FDA fries family's potato chip business with new cooking oil mandates

Back in 1940, Frederick Jones of Mansfield, Ohio, was facing a serious problem. He ran a small company that distributed potato chips, but his suppliers couldn’t keep up with demand.

Jones solved the problem the entrepreneurial way: he bought potatoes and oil, along with some basic equipment, and starting making his own chips to sell. He kept right on doing it, making his signature wavy cut chips for more than 40 years before turning the company over to his kids in 1986, when he retired.

Not much has changed in potato chip technology over the years. It’s still as simple as peeling, slicing, frying, salting and packaging.

At least, it was, until the federal government got involved.

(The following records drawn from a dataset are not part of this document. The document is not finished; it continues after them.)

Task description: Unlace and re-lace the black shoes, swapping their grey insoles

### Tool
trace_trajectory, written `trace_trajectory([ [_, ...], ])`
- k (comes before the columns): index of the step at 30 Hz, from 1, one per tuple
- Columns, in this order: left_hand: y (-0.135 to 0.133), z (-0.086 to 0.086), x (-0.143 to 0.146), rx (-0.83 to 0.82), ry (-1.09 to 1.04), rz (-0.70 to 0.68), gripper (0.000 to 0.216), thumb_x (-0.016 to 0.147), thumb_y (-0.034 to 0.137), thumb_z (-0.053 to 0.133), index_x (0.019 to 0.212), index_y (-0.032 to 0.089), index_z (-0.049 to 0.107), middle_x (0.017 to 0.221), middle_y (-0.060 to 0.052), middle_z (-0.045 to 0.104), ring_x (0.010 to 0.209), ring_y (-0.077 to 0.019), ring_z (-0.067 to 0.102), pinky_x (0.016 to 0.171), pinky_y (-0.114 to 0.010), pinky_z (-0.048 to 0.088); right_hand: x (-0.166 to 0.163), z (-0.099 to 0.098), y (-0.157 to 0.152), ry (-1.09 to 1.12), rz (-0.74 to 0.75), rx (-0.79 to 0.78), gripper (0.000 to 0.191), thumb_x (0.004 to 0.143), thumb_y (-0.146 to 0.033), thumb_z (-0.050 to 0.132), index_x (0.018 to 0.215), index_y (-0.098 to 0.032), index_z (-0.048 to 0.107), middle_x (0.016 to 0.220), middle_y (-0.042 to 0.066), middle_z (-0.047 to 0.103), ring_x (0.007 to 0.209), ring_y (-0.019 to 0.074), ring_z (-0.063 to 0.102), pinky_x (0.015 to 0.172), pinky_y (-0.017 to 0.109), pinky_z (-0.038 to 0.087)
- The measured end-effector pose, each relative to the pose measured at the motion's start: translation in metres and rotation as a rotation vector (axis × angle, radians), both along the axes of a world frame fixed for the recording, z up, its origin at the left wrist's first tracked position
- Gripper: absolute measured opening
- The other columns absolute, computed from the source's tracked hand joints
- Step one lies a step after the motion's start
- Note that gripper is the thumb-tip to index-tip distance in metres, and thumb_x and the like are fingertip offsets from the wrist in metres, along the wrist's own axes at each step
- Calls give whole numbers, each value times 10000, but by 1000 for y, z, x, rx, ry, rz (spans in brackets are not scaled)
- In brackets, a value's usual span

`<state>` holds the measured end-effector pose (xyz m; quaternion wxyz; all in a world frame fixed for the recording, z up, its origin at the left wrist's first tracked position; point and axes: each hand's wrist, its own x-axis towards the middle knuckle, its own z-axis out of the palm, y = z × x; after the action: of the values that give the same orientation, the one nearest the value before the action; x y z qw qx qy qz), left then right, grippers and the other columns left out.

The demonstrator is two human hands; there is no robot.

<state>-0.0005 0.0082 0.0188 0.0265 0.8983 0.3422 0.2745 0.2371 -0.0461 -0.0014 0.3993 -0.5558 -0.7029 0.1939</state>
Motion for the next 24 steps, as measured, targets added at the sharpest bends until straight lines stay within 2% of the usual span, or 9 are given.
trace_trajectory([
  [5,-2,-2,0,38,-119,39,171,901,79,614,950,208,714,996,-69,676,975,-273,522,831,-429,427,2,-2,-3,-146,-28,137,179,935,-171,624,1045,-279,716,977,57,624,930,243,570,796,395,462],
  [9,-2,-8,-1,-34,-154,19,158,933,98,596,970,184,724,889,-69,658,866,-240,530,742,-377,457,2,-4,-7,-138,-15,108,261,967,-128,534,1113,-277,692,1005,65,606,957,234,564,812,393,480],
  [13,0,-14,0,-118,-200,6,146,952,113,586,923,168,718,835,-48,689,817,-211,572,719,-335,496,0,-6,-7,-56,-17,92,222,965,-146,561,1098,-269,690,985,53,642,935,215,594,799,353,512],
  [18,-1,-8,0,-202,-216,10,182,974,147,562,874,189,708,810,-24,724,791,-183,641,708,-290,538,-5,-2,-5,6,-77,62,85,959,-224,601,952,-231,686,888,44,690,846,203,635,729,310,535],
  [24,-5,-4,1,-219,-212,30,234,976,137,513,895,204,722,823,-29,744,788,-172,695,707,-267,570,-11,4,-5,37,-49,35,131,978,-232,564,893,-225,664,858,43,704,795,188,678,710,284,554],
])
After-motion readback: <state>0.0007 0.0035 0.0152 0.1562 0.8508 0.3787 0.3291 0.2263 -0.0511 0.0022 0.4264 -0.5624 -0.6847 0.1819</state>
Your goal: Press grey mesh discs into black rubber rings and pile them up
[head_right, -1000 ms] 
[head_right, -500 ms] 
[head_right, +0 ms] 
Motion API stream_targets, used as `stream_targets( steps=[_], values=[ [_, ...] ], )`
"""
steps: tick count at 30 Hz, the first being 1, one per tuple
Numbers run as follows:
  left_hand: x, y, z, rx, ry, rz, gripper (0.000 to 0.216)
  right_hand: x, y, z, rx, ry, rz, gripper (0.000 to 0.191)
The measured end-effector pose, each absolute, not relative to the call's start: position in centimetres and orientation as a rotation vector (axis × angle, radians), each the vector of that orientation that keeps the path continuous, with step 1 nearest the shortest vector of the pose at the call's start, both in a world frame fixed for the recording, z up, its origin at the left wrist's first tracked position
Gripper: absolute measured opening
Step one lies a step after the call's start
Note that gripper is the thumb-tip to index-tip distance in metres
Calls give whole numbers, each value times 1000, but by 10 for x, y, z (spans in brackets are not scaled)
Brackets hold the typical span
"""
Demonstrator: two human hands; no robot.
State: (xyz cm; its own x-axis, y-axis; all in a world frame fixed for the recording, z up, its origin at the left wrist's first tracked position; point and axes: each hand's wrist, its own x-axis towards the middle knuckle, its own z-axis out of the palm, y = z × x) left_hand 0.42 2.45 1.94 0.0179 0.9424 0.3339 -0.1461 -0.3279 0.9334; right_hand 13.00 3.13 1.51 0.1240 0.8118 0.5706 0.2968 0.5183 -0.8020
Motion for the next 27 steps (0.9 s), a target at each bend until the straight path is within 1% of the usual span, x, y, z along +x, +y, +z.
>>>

By the end of this year, Jones’ will stop making their wavy chips because new rules from the U.S. Food and Drug Administration has made it impossible to get the type of cooking oil that gives the chips their distinctive flavor. That oil, partially hydrogenated cooking oil, is no longer considered safe for consumption, according to rules the FDA published last June.

“It is disappointing that we will have to change a product that we have been making for seventy years; however, we are optimistic that many of our local customers will enjoy our new products and continue to support us,” Bob Jones, president of the company, said in a statement announcing the changes to their products.